Court of Appeals of Texas, Fourth District, San Antonio

December 11, 2019

IN THE INTEREST OF A.M.L., a Child

          From the 131st Judicial District Court, Bexar County, Texas Trial Court No. 2018-PA-01252 Honorable Charles E. Montemayor, Judge Presiding

          Sandee Bryan Marion, Chief Justice Irene Rios, Justice Liza A. Rodriguez, Justice.

          MEMORANDUM OPINION

          Irene Rios, Justice.

         Appellant Father appeals the trial court's order terminating his parental rights to his daughter, Amy.[1] The only issue presented by Father is whether the evidence is legally and factually sufficient to support the trial court's finding that termination is in the child's best interest. We affirm the trial court's order.

         Background

         On June 8, 2018, the Texas Department of Family and Protective Services ("Department") filed a petition to terminate parental rights. The Department became involved with the family on May 11, 2018, when the Department received a report that Amy and Mother tested positive for methadone and heroin during Amy's delivery.

         The trial court held a bench trial on June 4, 2019, at which Father appeared in person and testified on his own behalf. The trial court also heard testimony from Department caseworker Kim Fitzgerald.
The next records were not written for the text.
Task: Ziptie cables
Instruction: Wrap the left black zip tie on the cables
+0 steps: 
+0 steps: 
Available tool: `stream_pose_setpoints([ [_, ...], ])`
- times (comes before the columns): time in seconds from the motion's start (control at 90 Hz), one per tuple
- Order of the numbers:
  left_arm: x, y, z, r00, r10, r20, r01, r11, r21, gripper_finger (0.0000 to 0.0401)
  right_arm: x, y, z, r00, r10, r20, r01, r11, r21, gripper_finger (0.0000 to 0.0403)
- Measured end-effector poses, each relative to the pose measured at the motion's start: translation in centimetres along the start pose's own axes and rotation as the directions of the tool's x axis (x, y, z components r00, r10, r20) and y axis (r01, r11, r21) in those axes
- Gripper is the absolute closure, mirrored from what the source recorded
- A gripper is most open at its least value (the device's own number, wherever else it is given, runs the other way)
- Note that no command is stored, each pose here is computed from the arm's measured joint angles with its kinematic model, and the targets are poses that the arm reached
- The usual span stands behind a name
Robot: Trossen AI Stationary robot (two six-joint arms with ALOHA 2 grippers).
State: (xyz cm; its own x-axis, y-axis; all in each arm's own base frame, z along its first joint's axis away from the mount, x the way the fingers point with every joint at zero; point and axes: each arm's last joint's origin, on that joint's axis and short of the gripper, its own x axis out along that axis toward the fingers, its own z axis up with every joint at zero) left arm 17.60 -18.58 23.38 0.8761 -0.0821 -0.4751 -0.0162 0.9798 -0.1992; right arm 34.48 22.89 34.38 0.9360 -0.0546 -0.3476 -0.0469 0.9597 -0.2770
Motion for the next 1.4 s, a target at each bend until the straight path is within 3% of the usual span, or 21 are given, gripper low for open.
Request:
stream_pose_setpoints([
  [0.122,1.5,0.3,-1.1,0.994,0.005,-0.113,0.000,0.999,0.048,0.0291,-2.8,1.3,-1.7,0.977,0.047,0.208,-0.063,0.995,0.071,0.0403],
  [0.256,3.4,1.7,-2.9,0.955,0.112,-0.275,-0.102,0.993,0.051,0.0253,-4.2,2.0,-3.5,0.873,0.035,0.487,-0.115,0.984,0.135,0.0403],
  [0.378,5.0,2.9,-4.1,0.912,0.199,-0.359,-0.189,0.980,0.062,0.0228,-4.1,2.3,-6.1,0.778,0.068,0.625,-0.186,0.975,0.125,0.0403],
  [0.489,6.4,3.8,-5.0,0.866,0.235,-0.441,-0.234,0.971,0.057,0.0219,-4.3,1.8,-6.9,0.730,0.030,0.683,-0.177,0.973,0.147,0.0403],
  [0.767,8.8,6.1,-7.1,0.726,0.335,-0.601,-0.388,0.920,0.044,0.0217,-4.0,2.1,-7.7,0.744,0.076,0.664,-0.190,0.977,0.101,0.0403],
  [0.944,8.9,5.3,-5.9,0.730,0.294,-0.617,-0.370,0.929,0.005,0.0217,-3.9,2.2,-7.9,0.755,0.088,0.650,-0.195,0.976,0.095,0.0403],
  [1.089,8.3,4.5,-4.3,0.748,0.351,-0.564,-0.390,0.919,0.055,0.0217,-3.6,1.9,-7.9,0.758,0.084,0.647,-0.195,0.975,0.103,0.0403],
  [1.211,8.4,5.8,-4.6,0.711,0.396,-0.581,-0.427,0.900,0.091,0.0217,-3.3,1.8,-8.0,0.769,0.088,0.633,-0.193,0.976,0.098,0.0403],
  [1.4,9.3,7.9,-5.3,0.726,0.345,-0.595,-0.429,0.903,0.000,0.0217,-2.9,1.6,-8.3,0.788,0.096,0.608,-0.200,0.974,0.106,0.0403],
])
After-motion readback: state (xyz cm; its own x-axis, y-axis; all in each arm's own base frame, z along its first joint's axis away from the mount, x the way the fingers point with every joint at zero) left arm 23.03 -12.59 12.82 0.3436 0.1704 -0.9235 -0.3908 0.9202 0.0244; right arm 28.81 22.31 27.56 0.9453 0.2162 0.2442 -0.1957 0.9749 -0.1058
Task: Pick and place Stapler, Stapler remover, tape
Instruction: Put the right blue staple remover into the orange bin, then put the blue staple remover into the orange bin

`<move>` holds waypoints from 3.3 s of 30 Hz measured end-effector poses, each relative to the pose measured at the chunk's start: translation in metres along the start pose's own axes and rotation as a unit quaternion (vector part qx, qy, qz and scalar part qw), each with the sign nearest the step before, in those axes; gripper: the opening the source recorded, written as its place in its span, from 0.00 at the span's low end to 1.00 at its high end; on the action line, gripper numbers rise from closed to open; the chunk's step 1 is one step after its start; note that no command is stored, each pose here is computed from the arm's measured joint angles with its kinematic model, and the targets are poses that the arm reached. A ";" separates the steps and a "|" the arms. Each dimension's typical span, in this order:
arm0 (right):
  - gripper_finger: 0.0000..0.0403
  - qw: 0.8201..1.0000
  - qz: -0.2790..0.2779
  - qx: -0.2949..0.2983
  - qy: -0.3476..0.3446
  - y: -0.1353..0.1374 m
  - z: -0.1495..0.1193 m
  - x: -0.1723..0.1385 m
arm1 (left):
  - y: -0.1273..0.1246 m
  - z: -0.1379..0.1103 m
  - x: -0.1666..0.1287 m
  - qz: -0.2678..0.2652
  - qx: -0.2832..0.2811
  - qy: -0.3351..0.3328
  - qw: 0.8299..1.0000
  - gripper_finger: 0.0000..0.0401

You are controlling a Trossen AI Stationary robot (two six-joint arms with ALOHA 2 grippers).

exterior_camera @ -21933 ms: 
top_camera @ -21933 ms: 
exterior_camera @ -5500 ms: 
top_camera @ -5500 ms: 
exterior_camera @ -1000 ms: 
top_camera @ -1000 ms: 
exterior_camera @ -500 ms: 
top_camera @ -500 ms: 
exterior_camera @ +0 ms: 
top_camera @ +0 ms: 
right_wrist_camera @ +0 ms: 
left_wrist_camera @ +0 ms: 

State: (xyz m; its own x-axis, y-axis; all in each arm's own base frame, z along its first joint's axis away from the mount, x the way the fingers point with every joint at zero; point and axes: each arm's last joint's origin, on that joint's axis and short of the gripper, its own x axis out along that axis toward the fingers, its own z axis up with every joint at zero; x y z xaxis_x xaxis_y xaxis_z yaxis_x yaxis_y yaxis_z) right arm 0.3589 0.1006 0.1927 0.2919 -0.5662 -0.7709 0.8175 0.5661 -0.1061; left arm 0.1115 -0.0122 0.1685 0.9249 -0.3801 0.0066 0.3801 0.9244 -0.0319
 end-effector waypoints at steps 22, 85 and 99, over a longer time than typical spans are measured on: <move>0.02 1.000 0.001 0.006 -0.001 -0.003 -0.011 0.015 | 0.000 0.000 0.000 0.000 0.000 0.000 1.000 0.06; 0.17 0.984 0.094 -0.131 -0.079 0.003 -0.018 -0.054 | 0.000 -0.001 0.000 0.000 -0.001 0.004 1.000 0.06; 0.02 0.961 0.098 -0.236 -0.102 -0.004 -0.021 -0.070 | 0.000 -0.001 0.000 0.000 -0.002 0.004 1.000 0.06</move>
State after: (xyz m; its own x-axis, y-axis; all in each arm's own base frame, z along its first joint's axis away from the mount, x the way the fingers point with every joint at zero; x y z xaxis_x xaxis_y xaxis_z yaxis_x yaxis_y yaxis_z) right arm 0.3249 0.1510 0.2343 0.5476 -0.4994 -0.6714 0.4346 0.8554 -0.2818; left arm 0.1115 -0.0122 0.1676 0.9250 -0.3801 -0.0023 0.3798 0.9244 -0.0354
Additionally, the trial court took judicial notice of the pleadings, service of process documents, court orders, and family service plans contained in the court's record.[2] On June 4, 2019, the trial court signed an order terminating Father's parental rights to Amy.

         Standard of Review and Statutory Requirements

         To terminate parental rights pursuant to section 161.001 of the Texas Family Code, the Department has the burden to prove by clear and convincing evidence: (1) one of the predicate grounds in subsection 161.001(b)(1); and (2) that termination is in the best interest of the child. See Tex. Fam. Code Ann. §§ 161.001, 161.206(a); In re A.V., 113 S.W.3d 355, 362 (Tex. 2003). In this case, the trial court found evidence of three predicate grounds to terminate Father's parental rights.[3] The trial court also found termination of Father's parental rights was in the best interest of the child.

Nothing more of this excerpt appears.